The department has excessive access to and inadequate logical security controls for its key financial applications and support systems, in addition to incorrect or ineffective application change control processes, the IG said in the report.
"The effect of these numerous IT weaknesses identified during our testing reduces the reliability of DHS' financial data," DHS IG Richard Skinner said in the report. The weaknesses limit DHS' ability to ensure the confidentiality, integrity and availability of critical financial and operational data.
Many of these weaknesses may result in material errors in DHS' financial data that are not detected in a timely manner in the normal course of business. That means DHS must operate manual controls to reduce that risk, the report states.
"Since manual controls are operated by people, there cannot be a reasonable expectation that they would be able to be in place at all times and in all areas," Skinner stated.
Last year, DHS improved its results toward complying with the Federal Information Security Management Act. Meanwhile, a few DHS component agencies took actions to improve their IT environments and address IT control issues.
The IG identified more than 200 separate findings covering all DHS agencies. DHS closed about 44 percent of the prior year's IT findings, but the IG uncovered 150 new ones through testing this year.

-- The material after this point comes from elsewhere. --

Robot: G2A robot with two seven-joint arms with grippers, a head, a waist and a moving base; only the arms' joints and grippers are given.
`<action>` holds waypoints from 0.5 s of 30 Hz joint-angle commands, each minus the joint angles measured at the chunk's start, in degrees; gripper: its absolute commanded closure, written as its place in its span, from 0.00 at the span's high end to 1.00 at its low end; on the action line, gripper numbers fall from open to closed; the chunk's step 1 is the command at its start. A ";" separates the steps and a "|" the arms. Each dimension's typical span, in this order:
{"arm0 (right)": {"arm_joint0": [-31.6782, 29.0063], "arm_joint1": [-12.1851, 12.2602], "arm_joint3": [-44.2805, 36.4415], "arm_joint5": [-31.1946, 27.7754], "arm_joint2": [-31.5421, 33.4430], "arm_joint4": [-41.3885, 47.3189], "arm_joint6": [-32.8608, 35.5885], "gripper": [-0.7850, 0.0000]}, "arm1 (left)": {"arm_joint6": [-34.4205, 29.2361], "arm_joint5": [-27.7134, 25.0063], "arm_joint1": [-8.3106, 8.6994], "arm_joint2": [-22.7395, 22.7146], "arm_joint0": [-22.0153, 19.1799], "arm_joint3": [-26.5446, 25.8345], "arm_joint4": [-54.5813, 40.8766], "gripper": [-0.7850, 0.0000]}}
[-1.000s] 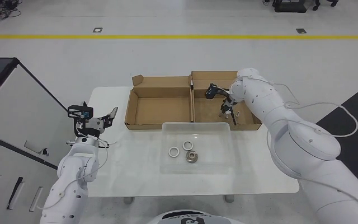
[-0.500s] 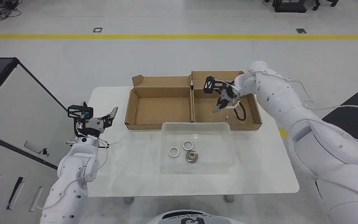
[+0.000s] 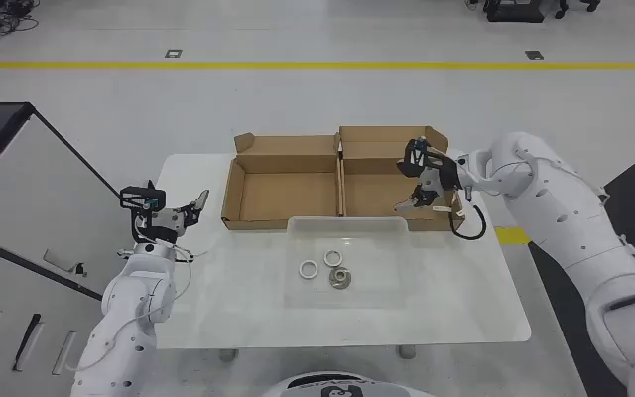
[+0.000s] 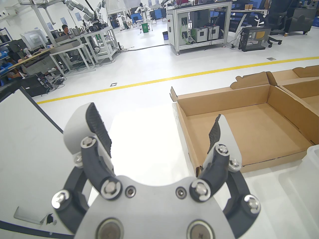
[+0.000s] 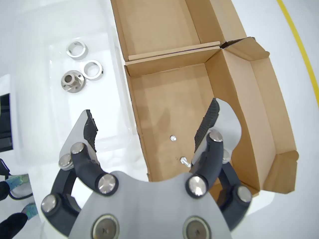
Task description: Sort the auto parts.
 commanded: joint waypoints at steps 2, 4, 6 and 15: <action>-6.50 4.03 -6.07 0.00 7.08 4.12 1.04 1.00 | 0.00 0.00 0.00 0.00 0.00 0.00 0.00 1.00; -10.33 6.25 -9.23 0.00 10.94 7.09 1.52 1.00 | 0.00 0.00 0.00 0.00 0.00 0.00 0.00 1.00; -13.73 8.16 -11.63 0.00 14.36 10.12 1.71 1.00 | 0.00 0.00 0.00 0.00 0.00 0.00 0.00 1.00; -24.50 14.18 -18.14 0.00 24.77 22.44 0.01 1.00 | 0.00 0.00 0.00 0.00 0.00 0.00 0.00 1.00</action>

The IG audited the financial systems of the U.S. Citizen and Immigration Services agency, which is owned and serviced by the Immigration and Customs Enforcement agency.

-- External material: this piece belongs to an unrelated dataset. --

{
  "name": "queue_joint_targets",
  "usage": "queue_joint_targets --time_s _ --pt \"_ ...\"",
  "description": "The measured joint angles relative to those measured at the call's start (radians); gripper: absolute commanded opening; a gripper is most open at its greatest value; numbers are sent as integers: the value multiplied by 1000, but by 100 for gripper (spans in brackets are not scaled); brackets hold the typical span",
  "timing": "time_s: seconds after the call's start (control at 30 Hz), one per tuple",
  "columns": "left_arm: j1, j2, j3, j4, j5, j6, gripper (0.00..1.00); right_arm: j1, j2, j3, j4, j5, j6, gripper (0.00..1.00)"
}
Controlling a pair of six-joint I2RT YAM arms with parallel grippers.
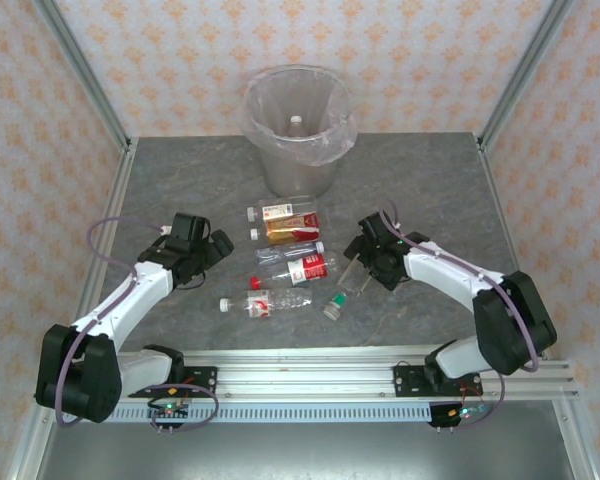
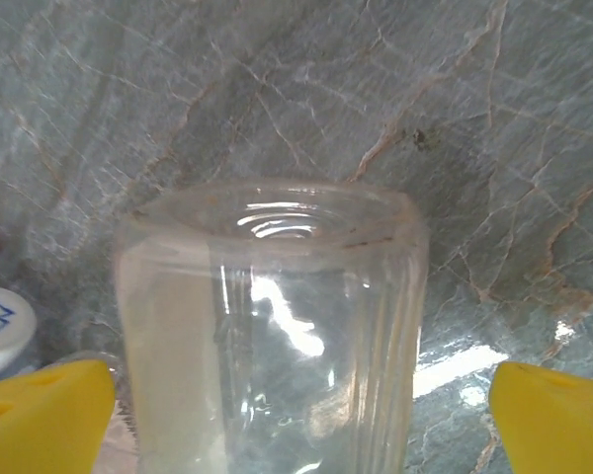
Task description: Put the plastic bottles in the bin
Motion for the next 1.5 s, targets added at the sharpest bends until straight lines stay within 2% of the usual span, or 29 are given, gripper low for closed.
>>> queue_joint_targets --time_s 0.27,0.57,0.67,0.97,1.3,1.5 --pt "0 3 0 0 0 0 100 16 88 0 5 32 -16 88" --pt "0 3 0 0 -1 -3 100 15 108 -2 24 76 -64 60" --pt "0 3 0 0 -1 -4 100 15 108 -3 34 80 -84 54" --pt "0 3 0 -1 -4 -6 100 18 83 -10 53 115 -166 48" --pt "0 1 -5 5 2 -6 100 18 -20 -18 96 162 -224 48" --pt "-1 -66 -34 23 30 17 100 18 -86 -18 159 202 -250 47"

DHS inherited many of its component agencies' weaknesses, including system development activities that did not incorporate strong security controls from the outset, which will take several years to fully address. Many of the larger agencies have decentralized IT and financial system support.
The fact that DHS does not have an integrated financial system with the embedded functionality required by the Office of Management and Budget is the major factor for the department's financial management weaknesses, the IG said.
DHS outlined a plan to fix the internal control weaknesses in a response letter from Robert West, its chief information security officer. For example, the department will develop procedures by November for testing internal controls for its designated financial systems. Component agencies will perform monitoring of key controls by March 2008.
In June, DHS said it will move its agencies to one of two certified financial systems under the Transformation and Systems Consolidation program. DHS will migrate its small agencies to either a version of Oracle Federal Financials that the Transportation Security Administration uses or a version of SAP that the Customs and Border Protection uses. The Government Accountability Office has said DHS does not have a detailed enough strategy for the migration.